- **Task description**
Without the pictures, set down every line of the data exactly.

======== Supplied entries

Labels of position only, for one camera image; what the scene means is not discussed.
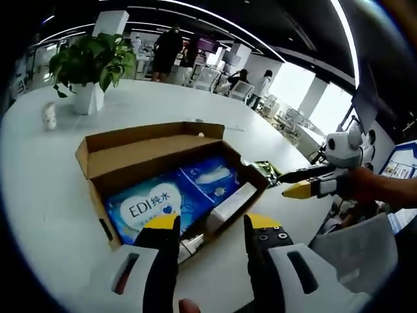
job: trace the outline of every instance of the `white column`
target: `white column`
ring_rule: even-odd
[[[231,72],[236,72],[245,67],[252,49],[243,44],[233,44],[230,51],[240,57],[239,64],[231,69]]]
[[[121,35],[128,18],[129,14],[126,11],[101,12],[96,21],[93,36],[97,36],[100,33]]]
[[[315,107],[319,103],[321,97],[323,96],[324,91],[326,90],[327,83],[321,79],[314,77],[313,82],[308,89],[306,96],[298,108],[298,111],[304,116],[304,118],[309,119],[313,113]]]

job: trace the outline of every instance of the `ceiling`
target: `ceiling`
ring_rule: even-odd
[[[325,62],[350,77],[354,77],[349,43],[340,18],[330,0],[183,0],[243,27],[269,46],[302,53]],[[393,22],[371,0],[339,0],[349,25],[360,62],[360,68],[371,70],[376,92],[381,101],[379,123],[397,142],[417,138],[417,127],[402,130],[417,117],[416,97],[417,66],[415,50],[400,34],[399,23]],[[94,23],[100,11],[123,9],[130,22],[173,25],[216,40],[236,40],[240,37],[265,57],[278,59],[264,45],[245,31],[210,14],[176,3],[157,0],[97,1],[80,10],[71,1],[59,1],[50,12],[55,18],[39,30],[40,39],[71,27]],[[128,24],[131,28],[155,29],[149,25]],[[92,27],[82,29],[92,31]],[[309,62],[288,53],[280,55],[286,60],[309,67]],[[316,67],[317,75],[332,80],[350,93],[355,87],[331,71]]]

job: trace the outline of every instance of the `white table surface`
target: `white table surface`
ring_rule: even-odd
[[[57,129],[45,132],[41,108],[57,103]],[[7,216],[33,271],[55,297],[86,285],[93,266],[111,253],[74,153],[83,137],[118,128],[202,119],[226,125],[224,140],[246,160],[269,160],[281,171],[307,160],[242,102],[162,83],[123,80],[109,89],[97,115],[72,113],[72,99],[51,87],[32,91],[7,111],[1,133],[1,184]],[[308,244],[331,198],[292,200],[267,190],[252,212],[279,220],[296,243]],[[242,218],[180,268],[175,300],[202,312],[233,312],[253,299]]]

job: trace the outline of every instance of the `edi pure water package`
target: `edi pure water package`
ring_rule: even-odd
[[[122,242],[132,245],[145,224],[161,214],[179,214],[182,235],[238,188],[236,171],[216,157],[135,185],[109,197],[105,207]]]

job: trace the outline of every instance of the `white chair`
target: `white chair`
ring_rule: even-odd
[[[252,94],[252,91],[255,89],[250,83],[245,83],[239,80],[236,85],[230,90],[229,98],[237,99],[243,101],[246,104],[249,96]]]
[[[213,68],[203,68],[197,79],[193,82],[193,88],[213,92],[220,72]]]

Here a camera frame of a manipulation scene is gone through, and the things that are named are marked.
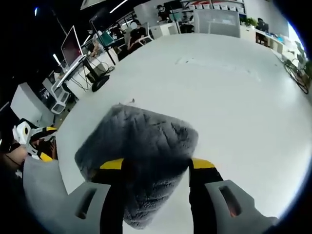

================

- **Expected output**
Labels of position only, for one camera image; what the scene means is not discussed.
job: trace the outline of every instance of the `white column`
target: `white column`
ring_rule: even-odd
[[[231,72],[236,72],[245,67],[252,49],[243,44],[233,44],[230,51],[240,57],[239,64],[231,69]]]
[[[121,35],[128,18],[129,14],[126,11],[101,12],[96,21],[93,36],[97,36],[100,33]]]
[[[315,107],[319,103],[321,97],[323,96],[324,91],[326,90],[327,83],[321,79],[314,77],[313,82],[308,89],[306,96],[298,108],[298,111],[304,116],[304,118],[309,119],[313,113]]]

job: trace the outline of every instance of the `ceiling`
target: `ceiling`
ring_rule: even-odd
[[[325,62],[350,77],[354,77],[349,43],[340,18],[330,0],[183,0],[243,27],[269,46],[302,53]],[[393,22],[371,0],[339,0],[349,25],[360,62],[360,68],[371,70],[376,92],[381,101],[379,123],[397,142],[417,138],[417,127],[402,130],[417,117],[416,97],[417,66],[415,50],[400,34],[399,23]],[[94,23],[100,11],[123,9],[130,22],[173,25],[216,40],[236,40],[240,37],[265,57],[278,59],[264,45],[245,31],[210,14],[176,3],[157,0],[97,1],[80,10],[71,1],[59,1],[50,12],[55,18],[39,30],[40,39],[71,27]],[[128,24],[131,28],[155,29],[149,25]],[[92,27],[82,29],[92,31]],[[309,62],[288,53],[280,55],[286,60],[309,67]],[[316,67],[317,75],[332,80],[350,93],[355,87],[331,71]]]

job: trace the outline of every instance of the `white table surface`
target: `white table surface`
ring_rule: even-odd
[[[57,129],[45,132],[41,108],[57,103]],[[7,216],[33,271],[55,297],[86,285],[93,266],[111,253],[74,153],[83,137],[118,128],[202,119],[226,125],[224,140],[246,160],[269,160],[281,171],[307,160],[242,102],[162,83],[123,80],[109,89],[97,115],[72,113],[72,99],[51,87],[32,91],[7,111],[1,133],[1,184]],[[308,244],[331,198],[292,200],[267,190],[252,212],[279,220],[296,243]],[[242,218],[180,268],[175,300],[202,312],[233,312],[253,299]]]

job: trace the outline of every instance of the `edi pure water package`
target: `edi pure water package`
ring_rule: even-odd
[[[122,242],[132,245],[145,224],[161,214],[179,214],[182,235],[238,188],[236,171],[216,157],[135,185],[109,197],[105,207]]]

job: trace the outline of every instance of the `white chair`
target: `white chair`
ring_rule: even-odd
[[[252,94],[252,91],[255,89],[250,83],[245,83],[239,80],[236,85],[230,90],[229,98],[237,99],[243,101],[246,104],[249,96]]]
[[[213,68],[203,68],[197,79],[193,82],[193,88],[213,92],[220,72]]]

Here a camera frame of a manipulation scene is gone through, and the things that are named are marked.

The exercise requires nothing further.